→ How to complete this task
Having located "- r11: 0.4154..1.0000", write out its line and the remaining lines of the material exactly, the last one included, but not the pictures.
┄┄┄┄┄┄┄┄┄┄
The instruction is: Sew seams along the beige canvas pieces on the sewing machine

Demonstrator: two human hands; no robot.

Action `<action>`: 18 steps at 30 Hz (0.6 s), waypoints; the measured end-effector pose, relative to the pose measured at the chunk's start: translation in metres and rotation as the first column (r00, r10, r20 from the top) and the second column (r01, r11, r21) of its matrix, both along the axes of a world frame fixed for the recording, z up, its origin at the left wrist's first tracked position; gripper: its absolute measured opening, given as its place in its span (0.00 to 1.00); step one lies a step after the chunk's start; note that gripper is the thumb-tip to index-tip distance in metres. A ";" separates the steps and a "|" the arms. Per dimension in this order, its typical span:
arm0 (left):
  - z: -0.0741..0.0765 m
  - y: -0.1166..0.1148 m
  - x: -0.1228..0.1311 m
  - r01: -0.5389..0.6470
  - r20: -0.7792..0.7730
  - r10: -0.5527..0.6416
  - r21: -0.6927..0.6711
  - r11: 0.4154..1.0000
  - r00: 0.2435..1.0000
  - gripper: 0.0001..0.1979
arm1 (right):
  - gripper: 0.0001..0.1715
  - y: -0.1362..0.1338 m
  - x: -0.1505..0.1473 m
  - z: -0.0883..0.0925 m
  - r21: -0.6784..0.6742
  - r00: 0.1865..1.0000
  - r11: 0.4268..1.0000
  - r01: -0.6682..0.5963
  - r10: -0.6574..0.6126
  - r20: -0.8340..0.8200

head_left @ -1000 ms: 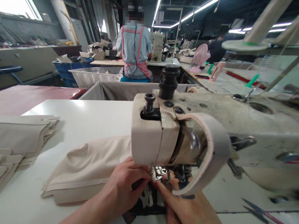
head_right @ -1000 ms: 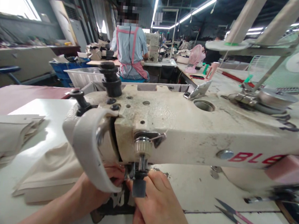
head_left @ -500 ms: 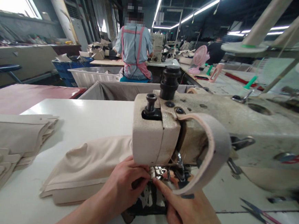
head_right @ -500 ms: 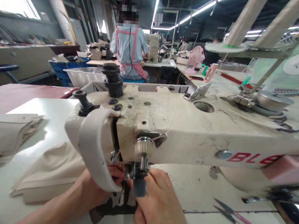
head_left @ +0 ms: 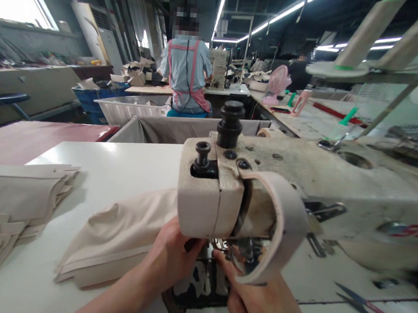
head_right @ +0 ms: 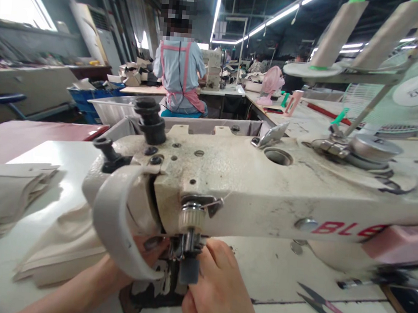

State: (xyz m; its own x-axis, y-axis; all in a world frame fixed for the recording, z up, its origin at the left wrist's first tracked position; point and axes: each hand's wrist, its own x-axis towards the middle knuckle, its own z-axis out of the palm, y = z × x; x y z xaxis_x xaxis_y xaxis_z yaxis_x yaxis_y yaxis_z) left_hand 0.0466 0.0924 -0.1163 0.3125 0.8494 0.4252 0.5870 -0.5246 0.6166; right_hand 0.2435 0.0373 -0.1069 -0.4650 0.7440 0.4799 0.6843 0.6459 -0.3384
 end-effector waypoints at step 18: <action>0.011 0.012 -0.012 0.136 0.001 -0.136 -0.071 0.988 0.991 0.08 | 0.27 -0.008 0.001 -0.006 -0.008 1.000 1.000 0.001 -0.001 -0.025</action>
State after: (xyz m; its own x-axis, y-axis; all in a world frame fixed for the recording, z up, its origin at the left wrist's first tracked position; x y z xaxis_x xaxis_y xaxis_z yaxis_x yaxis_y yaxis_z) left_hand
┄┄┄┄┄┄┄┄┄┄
→ Solved problem
  - r11: 0.4154..1.0000
  - r00: 0.2435..1.0000
  - gripper: 0.0001..0.1979
arm1 (right):
  - gripper: 0.0001..0.1715
  - y: -0.1362..0.1338 m
  - x: -0.1505..0.1473 m
  - z: -0.0883..0.0925 m
  - r21: -0.6784..0.6742
  - r00: 0.1865..1.0000
  - r11: 0.4268..1.0000
  - r01: -0.6682..0.5963
  - r10: -0.6574..0.6126
  - r20: -0.8340..0.8200

head_left @ -1000 ms: 
head_right @ -1000 ms: 
head_left @ -500 ms: 
head_right @ -500 ms: 
head_left @ +0 ms: 
head_right @ +0 ms: 

State: (xyz m; its own x-axis, y-axis; all in a world frame fixed for the recording, z up, its origin at the left wrist's first tracked position; point and axes: each hand's wrist, its own x-axis towards the middle knuckle, its own z-axis out of the palm, y = z × x; x y z xaxis_x xaxis_y xaxis_z yaxis_x yaxis_y yaxis_z) left_hand 0.0466 0.0924 -0.1163 0.3125 0.8494 0.4252 0.5870 -0.5246 0.6166; right_hand 0.2435 0.0373 -0.1069 -0.4650 0.7440 0.4799 0.6843 0.6459 -0.3384
 end-effector waypoints at step 18: <action>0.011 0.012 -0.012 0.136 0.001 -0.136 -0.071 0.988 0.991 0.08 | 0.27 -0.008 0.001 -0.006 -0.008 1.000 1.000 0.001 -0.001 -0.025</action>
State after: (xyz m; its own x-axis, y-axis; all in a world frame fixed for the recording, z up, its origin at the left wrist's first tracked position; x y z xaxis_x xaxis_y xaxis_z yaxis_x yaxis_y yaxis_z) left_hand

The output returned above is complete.